An automated lunge detector for baleen whale tag data: Application and results for fin whales off Southern California
Allen, A, J Goldbogen, A Friedlaender, J Calambokidis, and B Southall. 2015. An automated lunge detector for baleen whale tag data: Application and results for fin whales off Southern California. Abstract (Proceedings) 21st Biennial Conference on the Biology of Marine Mammals, San Francisco, California, December 14-18, 2015.

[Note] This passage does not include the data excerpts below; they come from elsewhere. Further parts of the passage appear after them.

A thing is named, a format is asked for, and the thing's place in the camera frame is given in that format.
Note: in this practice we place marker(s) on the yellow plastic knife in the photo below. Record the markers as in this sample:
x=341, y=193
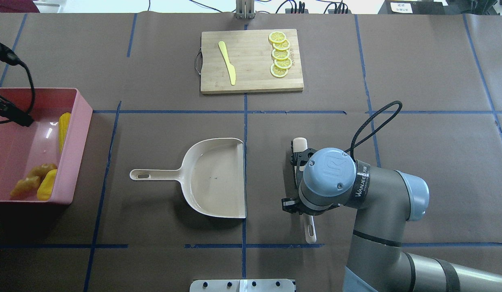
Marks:
x=230, y=67

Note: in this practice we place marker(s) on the bamboo cutting board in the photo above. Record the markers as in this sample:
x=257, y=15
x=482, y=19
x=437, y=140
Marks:
x=250, y=53

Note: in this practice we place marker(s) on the orange black connector box far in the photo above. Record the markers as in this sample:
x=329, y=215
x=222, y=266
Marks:
x=337, y=8

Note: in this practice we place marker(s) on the orange black connector box near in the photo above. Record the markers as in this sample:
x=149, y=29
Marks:
x=297, y=7

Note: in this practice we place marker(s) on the yellow toy corn cob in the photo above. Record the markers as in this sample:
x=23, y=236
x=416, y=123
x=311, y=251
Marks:
x=63, y=124

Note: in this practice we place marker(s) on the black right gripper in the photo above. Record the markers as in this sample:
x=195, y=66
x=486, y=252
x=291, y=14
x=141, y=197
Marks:
x=295, y=157

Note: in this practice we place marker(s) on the black power box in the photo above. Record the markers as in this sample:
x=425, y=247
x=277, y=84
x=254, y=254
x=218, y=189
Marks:
x=411, y=7

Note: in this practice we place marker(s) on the white pillar mount base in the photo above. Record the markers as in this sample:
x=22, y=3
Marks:
x=243, y=285

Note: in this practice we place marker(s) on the white brush with dark bristles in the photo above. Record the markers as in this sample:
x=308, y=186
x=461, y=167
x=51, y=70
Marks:
x=301, y=144

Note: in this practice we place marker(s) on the aluminium frame post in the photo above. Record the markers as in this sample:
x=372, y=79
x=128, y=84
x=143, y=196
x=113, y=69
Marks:
x=244, y=9

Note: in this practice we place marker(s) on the beige plastic dustpan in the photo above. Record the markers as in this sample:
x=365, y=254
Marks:
x=211, y=176

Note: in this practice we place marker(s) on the pink plastic bin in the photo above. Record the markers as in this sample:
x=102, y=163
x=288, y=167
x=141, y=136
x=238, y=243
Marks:
x=23, y=148

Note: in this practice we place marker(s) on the red cloth roll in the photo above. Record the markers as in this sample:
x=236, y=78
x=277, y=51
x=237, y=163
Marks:
x=18, y=6

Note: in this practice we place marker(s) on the orange black connector box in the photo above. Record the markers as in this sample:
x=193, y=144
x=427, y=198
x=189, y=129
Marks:
x=297, y=7
x=337, y=8

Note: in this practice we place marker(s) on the orange toy ginger root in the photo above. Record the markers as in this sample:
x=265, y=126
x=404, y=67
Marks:
x=32, y=180

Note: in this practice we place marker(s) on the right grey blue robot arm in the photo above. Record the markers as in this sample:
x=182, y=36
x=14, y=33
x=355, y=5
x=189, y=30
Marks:
x=384, y=200

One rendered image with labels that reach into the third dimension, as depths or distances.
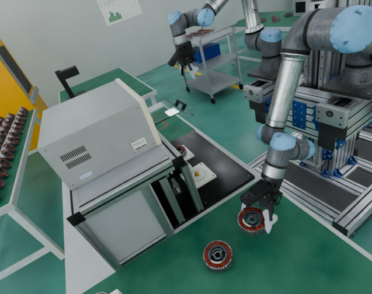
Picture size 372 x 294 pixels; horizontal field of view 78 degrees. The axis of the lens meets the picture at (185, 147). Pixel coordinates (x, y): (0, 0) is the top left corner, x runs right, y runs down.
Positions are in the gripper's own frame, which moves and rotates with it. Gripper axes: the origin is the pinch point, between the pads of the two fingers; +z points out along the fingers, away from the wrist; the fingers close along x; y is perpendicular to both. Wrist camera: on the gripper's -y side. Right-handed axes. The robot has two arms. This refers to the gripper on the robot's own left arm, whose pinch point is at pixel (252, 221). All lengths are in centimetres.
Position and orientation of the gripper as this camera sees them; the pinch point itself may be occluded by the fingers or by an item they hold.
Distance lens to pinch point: 95.4
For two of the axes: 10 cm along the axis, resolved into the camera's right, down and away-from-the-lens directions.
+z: -1.7, 9.3, 3.4
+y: 8.3, -0.5, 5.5
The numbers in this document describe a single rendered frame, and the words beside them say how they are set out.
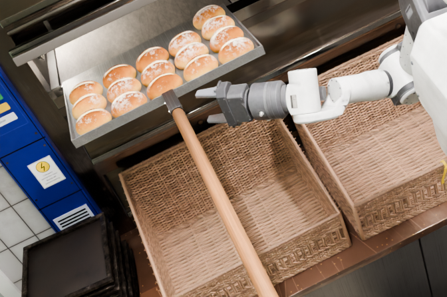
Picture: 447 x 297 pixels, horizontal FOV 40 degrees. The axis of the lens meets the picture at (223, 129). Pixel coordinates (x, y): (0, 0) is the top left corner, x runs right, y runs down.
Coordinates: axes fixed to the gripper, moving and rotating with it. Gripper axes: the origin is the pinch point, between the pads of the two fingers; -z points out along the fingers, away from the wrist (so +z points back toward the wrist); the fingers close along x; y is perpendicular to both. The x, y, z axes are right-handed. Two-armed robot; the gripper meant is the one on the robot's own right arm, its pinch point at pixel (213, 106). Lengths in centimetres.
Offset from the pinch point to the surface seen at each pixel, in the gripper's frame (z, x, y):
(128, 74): -30.3, 1.7, -15.3
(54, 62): -67, -2, -32
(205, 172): 5.9, 1.8, 23.7
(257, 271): 23, 2, 48
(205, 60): -5.6, 3.1, -14.8
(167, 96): -13.1, 1.9, -3.3
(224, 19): -5.5, 2.9, -33.8
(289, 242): 6.9, -47.1, 5.3
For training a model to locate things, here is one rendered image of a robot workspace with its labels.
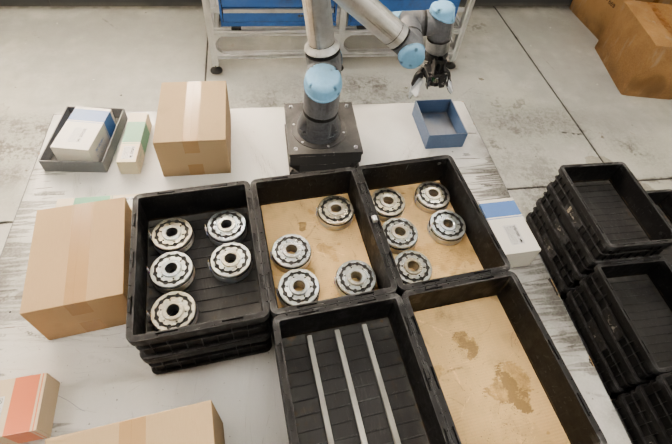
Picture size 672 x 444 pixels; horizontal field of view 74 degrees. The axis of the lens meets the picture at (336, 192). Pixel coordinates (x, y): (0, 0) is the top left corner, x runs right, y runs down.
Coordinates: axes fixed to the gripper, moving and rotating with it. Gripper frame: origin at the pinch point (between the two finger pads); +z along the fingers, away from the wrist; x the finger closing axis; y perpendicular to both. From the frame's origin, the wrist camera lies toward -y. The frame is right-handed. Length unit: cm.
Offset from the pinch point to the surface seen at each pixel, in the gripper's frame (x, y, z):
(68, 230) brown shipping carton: -108, 52, -14
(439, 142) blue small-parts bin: 3.0, 9.8, 14.8
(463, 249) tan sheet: -5, 62, 4
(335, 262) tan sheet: -41, 64, -1
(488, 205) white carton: 9.3, 44.1, 9.7
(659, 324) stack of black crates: 75, 72, 60
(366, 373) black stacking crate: -37, 93, -1
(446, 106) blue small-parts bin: 11.1, -10.1, 15.7
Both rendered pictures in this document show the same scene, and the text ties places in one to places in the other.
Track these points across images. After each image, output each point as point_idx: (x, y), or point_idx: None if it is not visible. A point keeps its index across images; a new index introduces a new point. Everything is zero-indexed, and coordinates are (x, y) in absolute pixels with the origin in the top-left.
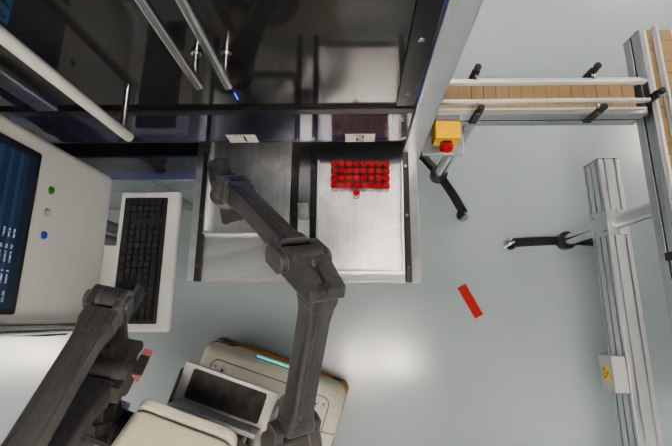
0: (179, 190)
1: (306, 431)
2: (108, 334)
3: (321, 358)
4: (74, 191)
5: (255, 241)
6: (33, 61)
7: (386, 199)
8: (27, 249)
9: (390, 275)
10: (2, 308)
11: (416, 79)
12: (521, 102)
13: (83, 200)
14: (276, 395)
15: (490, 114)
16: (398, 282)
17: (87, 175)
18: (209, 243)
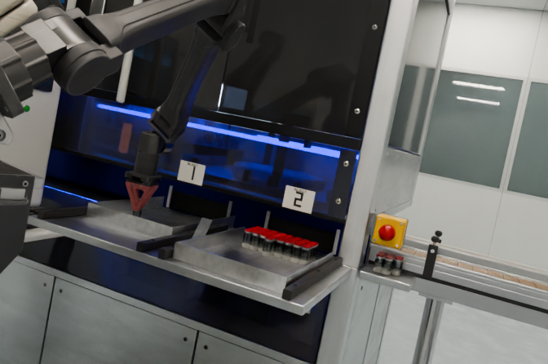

Multi-sensor archival tags have become a relatively common tool for studying the underwater behavior of diving animals, including whales. Rorqual whales (Balaenopteridae) feed via an energetically costly, complex behavior called lunge feeding, an intermittent ram filtration mechanism. This process includes kinematic maneuvers at depth and near the surface that have signatures evident in a number of tag sensors. The extreme size of rorqual species requires high energetic demands and consequently high feeding rates. Developing an automated method to detect lunges from tag records would significantly decrease data analysis time and could be used to augment studies across a range of species and tag types. Here we identify lunges in 19 fin whales tagged with digital acoustic recording tags (DTAG). We demonstrated that surface lunge feeding in fin whales is identifiable from tag data. While there are similarities in kinematic behavior to deep lunges, surface lunge feeding is less stereotypic. Most surface lunging whales rolled >20Âº to the right, and have a large peak and then drop in both jerk (a metric of body acceleration) and flow noise. These features likely correspond to acceleration towards schooling prey, and then an abrupt deceleration due to high drag as the mouth opens and ventral pouch expands. Using accelerometer and hydrophone data, an automated lunge detector was designed that correctly identified an average of 92.8% of all lunges, with a false positive rate of only 9.5%. The very strong performance of our lunge detector has significant promise for applications in studies of foraging ecology, baseline behavior, energetics, and behavioral response to controlled sound exposure of fin (and other baleen) whales. These studies require standardized methods for determining feeding rates. Our methods can be applied to other cetacean species and could be incorporated into in situ lunge counters in next generation, long-term tag designs.